Nothing about the curriculum at Center for Community Transitions LifeWorks! program is typical, given the clientele.

Every student at the center in Charlotte has been convicted of a crime, and most have been in prison.

Helping people with criminal backgrounds is the center's chief focus. It's also considered a big reason why the center is among the least popular of United Way's 91 member charities. Last year, United Way's 100,000 donors designated only $7,399 to go specifically to the center.

“Programs involving people who've been locked up are a tough sell,” says Myra Clark, executive director of the center. “If taxpayers are given a choice of how to spend their money, they'd rather spend it on parks than garbage pickup or street sweepers. They want their money to go to the nice things, but 97 percent of those locked up for a crime come back to the community.”

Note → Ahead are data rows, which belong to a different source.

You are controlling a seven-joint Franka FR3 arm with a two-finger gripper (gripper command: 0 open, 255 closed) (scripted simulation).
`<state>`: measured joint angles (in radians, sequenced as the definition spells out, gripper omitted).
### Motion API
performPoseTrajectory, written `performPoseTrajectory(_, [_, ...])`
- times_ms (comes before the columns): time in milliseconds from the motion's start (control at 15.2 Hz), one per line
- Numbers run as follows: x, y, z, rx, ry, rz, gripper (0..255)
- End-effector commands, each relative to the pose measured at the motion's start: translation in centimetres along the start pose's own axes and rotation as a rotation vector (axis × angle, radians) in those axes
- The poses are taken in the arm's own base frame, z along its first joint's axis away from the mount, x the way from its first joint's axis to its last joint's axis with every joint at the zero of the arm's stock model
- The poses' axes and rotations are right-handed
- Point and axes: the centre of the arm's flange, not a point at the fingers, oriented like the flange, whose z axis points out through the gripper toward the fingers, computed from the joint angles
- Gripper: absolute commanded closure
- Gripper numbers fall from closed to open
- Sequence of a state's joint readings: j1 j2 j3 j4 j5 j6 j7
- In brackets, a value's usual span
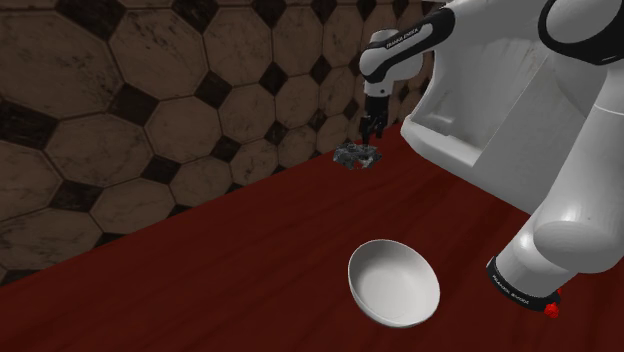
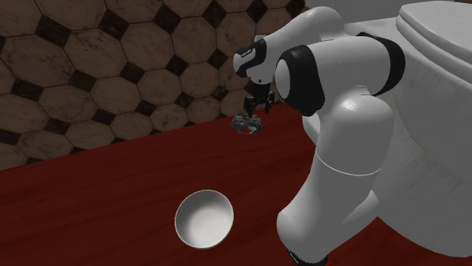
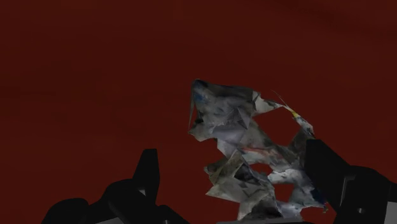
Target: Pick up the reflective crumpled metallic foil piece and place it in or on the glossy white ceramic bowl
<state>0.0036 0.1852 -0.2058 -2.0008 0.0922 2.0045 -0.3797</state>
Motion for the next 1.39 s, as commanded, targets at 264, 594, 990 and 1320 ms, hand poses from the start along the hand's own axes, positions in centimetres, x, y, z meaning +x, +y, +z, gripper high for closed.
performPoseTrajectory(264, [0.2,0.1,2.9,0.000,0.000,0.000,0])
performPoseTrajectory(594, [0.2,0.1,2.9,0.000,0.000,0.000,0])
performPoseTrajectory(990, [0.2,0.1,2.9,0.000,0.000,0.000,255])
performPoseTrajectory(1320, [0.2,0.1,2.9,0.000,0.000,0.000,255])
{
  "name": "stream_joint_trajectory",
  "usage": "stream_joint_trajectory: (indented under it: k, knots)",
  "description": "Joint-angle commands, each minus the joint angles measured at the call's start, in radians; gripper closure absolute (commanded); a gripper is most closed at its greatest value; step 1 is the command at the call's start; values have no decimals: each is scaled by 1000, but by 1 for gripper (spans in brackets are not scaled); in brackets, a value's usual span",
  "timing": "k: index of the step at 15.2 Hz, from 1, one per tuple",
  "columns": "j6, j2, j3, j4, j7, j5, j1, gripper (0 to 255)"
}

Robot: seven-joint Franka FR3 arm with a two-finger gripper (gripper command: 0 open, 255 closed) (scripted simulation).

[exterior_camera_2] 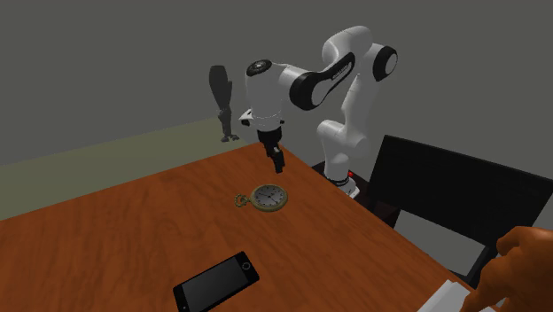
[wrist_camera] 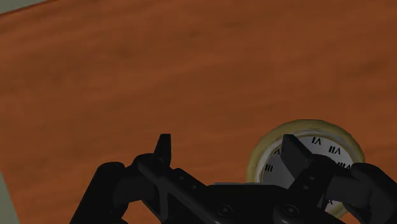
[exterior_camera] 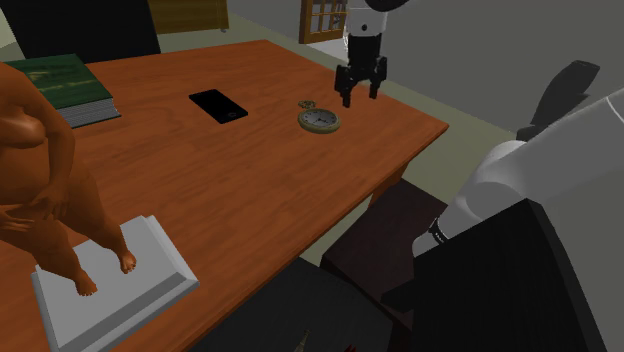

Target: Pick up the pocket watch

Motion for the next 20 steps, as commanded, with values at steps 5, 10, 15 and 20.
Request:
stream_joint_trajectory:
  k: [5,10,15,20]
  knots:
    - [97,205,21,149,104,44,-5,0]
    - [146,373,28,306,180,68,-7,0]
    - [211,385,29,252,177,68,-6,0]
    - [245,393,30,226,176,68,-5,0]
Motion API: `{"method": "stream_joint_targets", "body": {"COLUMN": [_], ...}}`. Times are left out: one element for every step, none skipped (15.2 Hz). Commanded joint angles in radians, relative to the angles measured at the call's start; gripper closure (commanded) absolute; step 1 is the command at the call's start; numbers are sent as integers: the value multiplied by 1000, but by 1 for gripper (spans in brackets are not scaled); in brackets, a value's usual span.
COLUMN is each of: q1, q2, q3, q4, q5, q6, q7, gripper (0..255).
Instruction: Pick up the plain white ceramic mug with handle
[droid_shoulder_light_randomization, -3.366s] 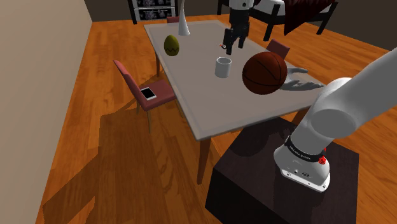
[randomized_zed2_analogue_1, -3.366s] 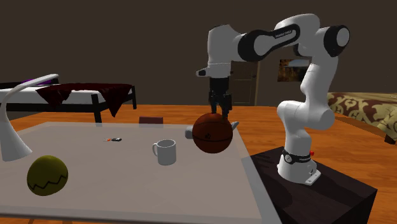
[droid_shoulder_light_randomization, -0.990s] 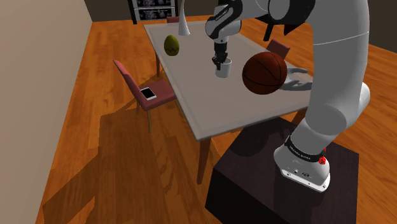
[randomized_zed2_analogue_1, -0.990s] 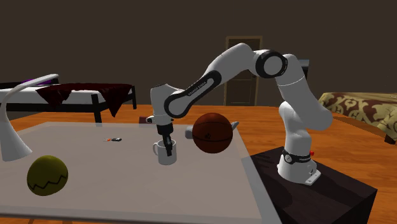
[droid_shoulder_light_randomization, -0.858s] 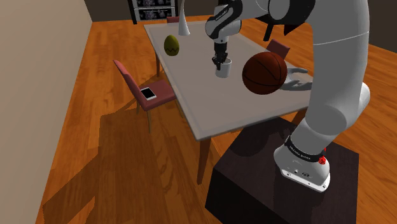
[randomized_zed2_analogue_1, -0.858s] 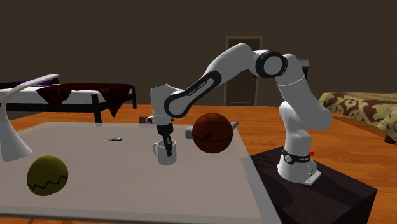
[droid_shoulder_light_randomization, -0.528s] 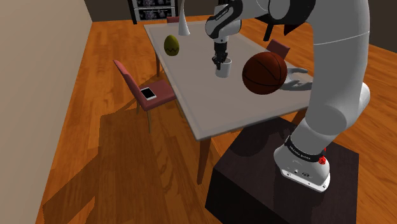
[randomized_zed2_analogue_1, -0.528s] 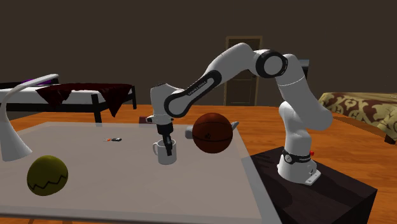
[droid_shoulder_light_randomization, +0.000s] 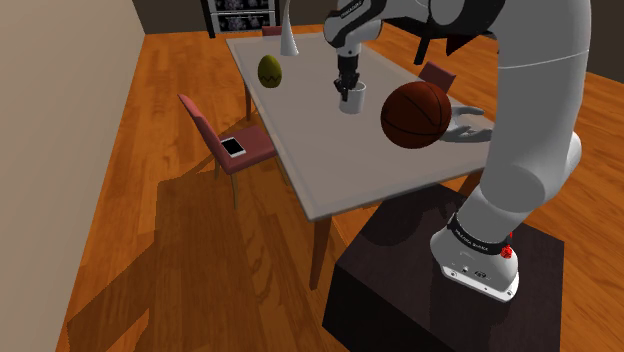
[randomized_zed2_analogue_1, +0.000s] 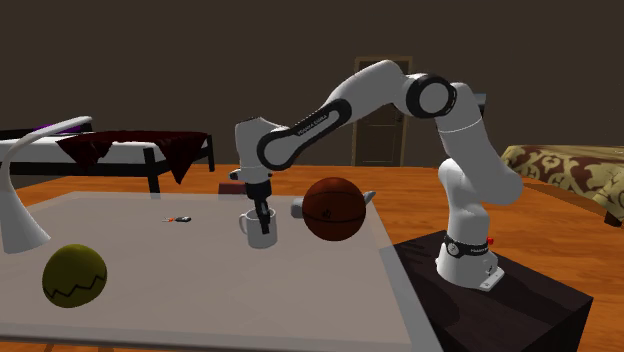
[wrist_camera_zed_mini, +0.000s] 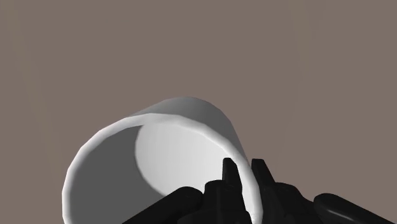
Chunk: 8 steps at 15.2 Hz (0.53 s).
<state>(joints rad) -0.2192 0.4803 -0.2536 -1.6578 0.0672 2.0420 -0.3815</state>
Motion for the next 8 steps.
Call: {"method": "stream_joint_targets", "body": {"q1": [1,1,2,2,2,3,3,3], "q2": [-15,-21,-26,-31,-36,-41,-42,-42], "q3": [-2,-3,-4,-4,-5,-6,-6,-6], "q4": [8,13,19,25,32,38,39,39], "q5": [-4,-5,-6,-8,-9,-10,-11,-11], "q6": [-22,-33,-44,-55,-67,-78,-80,-80], "q7": [0,1,1,1,2,2,2,2], "gripper": [255,255,255,255,255,255,255,255]}}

It's small nonprofits like the center that have the most to lose, should predictions come true about this year's United Way campaign. The economy is expected to do significant damage, as well as the controversy surrounding a $1.2 million pay package given last year to United Way's former CEO.

The center depends on the United Way for 16.9 percent of its budget, about $136,000, the bulk of which comes from the Community Care Fund, a pool of undesignated money doled out at the agency's discretion. United Way estimates that for every dollar invested in the center, the program returns $63 to the community's economy.

“When individuals come to us for help, they come because they realize they've hit rock bottom,” says Erik Ortega, a program director for the center. “They reach a point where they are fed up and want to change. We challenge them to prove their commitment.”

One of the most popular programs is an Employment Readiness Workshop that teaches former inmates how to deal with questions about their time in prison, particularly during job interviews. During last week's session, one student had to admit in front of the class that he'd been arrested 30 times.

“We figure if they can talk about that in front of a class of 30 people, they can handle it in a one-on-one job interview,” says Ortega.

Anthony Polk, 42, of Charlotte is one of the program's successes. The father of three spent two weeks in jail in 2006. He's now working full time at Morris Costumes, which has enabled him and his daughters to move from an extended-stay motel into an apartment.

“We still don't have enough beds to go around, but I'd rather be struggling and doing honest work, than breaking the law with a quick hustle,” he says. “I promised my girls that I'd keep the family together and I have.” Current student Terence Brown was released Sept 3 after serving two years in prison. He's living in a men's shelter and hopes to graduate from the program this week.

“What we want employers to know is that we can change,” he says. “I want an opportunity to show that I'm not the man you see on paper.”